Castles in Germany come straight out of a fairy tale. Many of these castles have experienced architectural struggles over the centuries — from revolts to wars. The majority have since been restored to their former glory.
There is a difference between a “Schloss” and a “Burg”. A Burg is a fortress or a castle designed for defence in battle, whereas a Schloss is a palace designed as a residence.
This hilltop behemoth was built in 1267 by the Prussian Royal family. Over the years, it was destroyed many times and even completed destroyed in 1423. The castle we see today was rebuilt by King Frederick William IV of Prussia.
Till today, the same family owns and lives in it. The Prince of Prussia and his wife keep their castle open to the public and the Prussian flag proudly flies from it.
Known as the Dragon fortress, this is now a private palace on Drachenfels hill near the city of Bonn. The palace was built by Baron Stephan von Sarter, who planned to live there but never did. It is now owned by the State Founder of North Rhine-Westphalia of Germany. You can visit the palace from the outside, taking the Drachenfels Railway to the entrance.
If you walk up further, you will find an abandoned fort on the top of the hill.
Sitting on an island in the middle of Germany’s third largest lake, Schweriner Castle is nicknamed the “Neuschwanstein of the North”. Built-in 973 AD, the castle was home to the dukes and grand dukes of the area. The castle is regarded as one of the most important works of romantic Historicism in Europe and designated to become a World Heritage Site.
Burg Eltz (Eltz Castle)
Another castle near the Rhine, Burg Eltz is a medieval fairy-tale like castle in the hills between Koblenz and Trier. It’s still owned by the Eltz family and has been in their hands of over 33 generations! This is one of the 3 castles along the Rhine that were never destroyed. The other 2 are Schloss Bürresheim and Lissingen Castle. You will need a car or hike to access it.

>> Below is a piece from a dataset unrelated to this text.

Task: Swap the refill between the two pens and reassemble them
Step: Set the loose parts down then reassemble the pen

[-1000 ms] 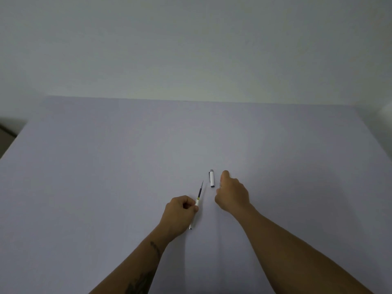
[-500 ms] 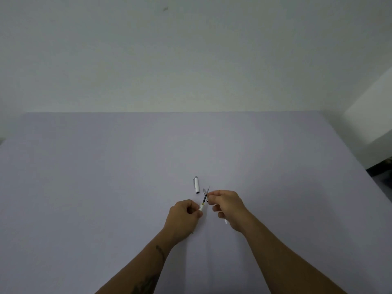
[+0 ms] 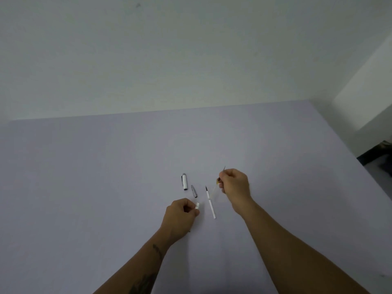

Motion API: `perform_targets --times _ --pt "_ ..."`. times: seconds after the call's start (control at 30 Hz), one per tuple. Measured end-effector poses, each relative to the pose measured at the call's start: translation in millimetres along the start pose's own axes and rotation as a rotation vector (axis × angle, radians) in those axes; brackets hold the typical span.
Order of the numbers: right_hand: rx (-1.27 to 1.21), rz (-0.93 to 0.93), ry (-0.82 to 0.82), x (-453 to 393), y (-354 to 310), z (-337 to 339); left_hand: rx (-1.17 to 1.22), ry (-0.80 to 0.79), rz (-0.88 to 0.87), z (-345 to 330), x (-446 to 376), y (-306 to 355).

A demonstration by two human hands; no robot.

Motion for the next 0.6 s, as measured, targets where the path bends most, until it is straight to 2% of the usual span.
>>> perform_targets --times 0.13,0.23,0.37,0.6 --pt "0.445 0.105 -0.126 -18.5 2.8 -5.5 0.004 0.032 0.028 -2.5 -2.4 -0.4" --pt "0.652 0.131 -0.169 -27.0 16.2 -13.5 0.01 0.052 0.038 -4.2 -5.7 1.2" --pt "0.793 0.137 -0.161 -34.0 21.0 -20.1 -0.004 0.071 0.066 -6.4 -9.5 -0.7" --pt "0.876 0.168 -0.126 -32.2 23.4 -27.4 -0.014 0.079 0.091 -8.3 -11.5 -7.1"
Point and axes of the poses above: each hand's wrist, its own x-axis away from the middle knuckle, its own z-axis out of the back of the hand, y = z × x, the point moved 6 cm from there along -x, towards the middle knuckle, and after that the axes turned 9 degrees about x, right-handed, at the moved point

The largest palace in Berlin, the palace includes lavish decoration in the baroque and rococo styles. It was commissioned by Sophie Charlotte, the wife of Duke of Prussia Friedrich III. When she died, the Duke changed the palace to Charlottenburg in her memory. Like Versailles in Paris, the garden of the palace is a major tourist attraction.

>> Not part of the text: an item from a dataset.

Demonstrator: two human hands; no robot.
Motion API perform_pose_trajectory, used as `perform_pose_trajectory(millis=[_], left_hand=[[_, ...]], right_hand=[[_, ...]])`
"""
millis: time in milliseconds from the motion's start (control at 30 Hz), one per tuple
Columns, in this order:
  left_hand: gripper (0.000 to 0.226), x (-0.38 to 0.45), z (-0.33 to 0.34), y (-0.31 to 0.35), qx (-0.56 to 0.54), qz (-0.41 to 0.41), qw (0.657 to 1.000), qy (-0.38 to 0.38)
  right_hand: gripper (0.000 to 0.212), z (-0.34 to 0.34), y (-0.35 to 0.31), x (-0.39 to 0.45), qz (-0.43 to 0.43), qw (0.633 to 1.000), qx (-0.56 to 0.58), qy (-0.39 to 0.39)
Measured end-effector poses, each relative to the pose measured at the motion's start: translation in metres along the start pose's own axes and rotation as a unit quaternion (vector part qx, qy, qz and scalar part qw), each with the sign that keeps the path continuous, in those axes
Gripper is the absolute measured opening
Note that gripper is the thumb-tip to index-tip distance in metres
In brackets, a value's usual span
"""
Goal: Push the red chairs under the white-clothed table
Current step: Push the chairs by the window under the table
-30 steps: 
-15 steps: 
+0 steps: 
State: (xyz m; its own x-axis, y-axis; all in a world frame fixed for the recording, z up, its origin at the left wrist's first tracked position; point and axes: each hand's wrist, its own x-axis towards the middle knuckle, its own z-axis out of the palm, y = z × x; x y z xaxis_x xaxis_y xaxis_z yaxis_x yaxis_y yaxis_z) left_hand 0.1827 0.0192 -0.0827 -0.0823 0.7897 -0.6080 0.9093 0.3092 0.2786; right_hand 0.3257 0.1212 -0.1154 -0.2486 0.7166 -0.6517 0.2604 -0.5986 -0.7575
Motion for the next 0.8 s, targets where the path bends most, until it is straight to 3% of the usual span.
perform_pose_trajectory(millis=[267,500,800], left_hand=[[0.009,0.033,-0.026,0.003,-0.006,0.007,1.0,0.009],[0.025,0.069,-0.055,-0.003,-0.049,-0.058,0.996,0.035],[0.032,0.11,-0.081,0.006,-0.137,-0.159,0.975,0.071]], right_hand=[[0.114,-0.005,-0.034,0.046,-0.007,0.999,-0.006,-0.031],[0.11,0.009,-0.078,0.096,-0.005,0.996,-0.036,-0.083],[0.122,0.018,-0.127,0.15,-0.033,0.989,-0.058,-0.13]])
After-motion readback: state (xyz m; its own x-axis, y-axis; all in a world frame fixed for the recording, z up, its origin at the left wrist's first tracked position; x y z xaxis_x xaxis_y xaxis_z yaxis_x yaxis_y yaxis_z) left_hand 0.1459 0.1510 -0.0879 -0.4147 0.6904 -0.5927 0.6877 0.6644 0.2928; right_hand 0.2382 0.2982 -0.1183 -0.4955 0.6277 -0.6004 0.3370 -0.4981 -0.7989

Heidelberg Castle is among the most important Renaissance structures in the north of the Alps. The earliest castle structure was built before 1214. Due to wears of wars, fires and even lightning bolts, the castle is repaired and rebuilt again and again. Today, it is one of the most attractive ruins in Germany and even a popular wedding spot!

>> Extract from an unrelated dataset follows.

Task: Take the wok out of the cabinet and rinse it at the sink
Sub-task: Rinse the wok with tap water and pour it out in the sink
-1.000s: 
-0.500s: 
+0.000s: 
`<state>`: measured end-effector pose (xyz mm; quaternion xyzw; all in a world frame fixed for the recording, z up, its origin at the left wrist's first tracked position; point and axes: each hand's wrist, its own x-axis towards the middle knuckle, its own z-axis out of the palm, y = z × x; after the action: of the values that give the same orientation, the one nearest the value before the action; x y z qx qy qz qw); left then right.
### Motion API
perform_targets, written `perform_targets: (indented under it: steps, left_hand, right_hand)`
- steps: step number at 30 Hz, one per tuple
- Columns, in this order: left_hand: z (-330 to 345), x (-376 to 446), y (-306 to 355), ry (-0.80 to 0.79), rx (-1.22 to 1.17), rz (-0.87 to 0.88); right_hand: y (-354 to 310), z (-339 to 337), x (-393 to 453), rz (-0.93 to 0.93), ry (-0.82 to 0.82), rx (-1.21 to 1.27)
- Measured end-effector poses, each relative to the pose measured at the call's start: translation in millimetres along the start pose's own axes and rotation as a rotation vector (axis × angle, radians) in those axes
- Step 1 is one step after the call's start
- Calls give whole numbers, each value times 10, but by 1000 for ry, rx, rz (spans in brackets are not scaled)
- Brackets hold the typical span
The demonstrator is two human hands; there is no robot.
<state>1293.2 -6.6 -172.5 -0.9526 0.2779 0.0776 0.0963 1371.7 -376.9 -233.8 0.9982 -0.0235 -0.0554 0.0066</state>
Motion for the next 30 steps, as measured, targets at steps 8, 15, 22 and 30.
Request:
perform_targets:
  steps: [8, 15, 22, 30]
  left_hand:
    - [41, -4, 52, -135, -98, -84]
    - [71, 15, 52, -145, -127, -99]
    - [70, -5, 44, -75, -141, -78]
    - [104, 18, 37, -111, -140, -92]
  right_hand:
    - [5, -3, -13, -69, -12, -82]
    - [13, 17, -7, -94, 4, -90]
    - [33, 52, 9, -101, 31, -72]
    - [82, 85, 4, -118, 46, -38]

Lichtenstein Castle (Württemberg)
Another fairytale castle in Baden-Württemberg, this Gothic Revival style castle is near Stuttgart. Like all other castles, it was built a long time ago (1200), destroyed and rebuilt (19th century). The rebuilt was inspired by the 1826 novel Lichtenstein of Wilhelm Hauff. The name translates to “shining stone”.
This castle may not be the prettiest but it is the longest castle and one of the biggest in Europe. It is created in the gothic style. Since it is so damn long, the best way to admire it is having a panoramic view of the area. Ps: It’s really super long, over 1000m in length!
We can’t ignore the biggest castle in North Rhine Westphalia, aka “Versailles of Germany”. The architectural history and spacious ground are so exceptional, you cannot miss it! It was also originally one of the residences of Prince-Bishopric of Münster.
Lastly, not forgetting the castle that inspired Cinderella, it’s this undeniable Bavarian favourite. King of Bavaria Ludwig II built the castle in order to withdraw from public life after losing his title post-Austro-Prussian War. Construction began in 1868 and took quite a long time to finish. In fact, King Ludwig never saw the completed work of Schloss Neuschwanstein!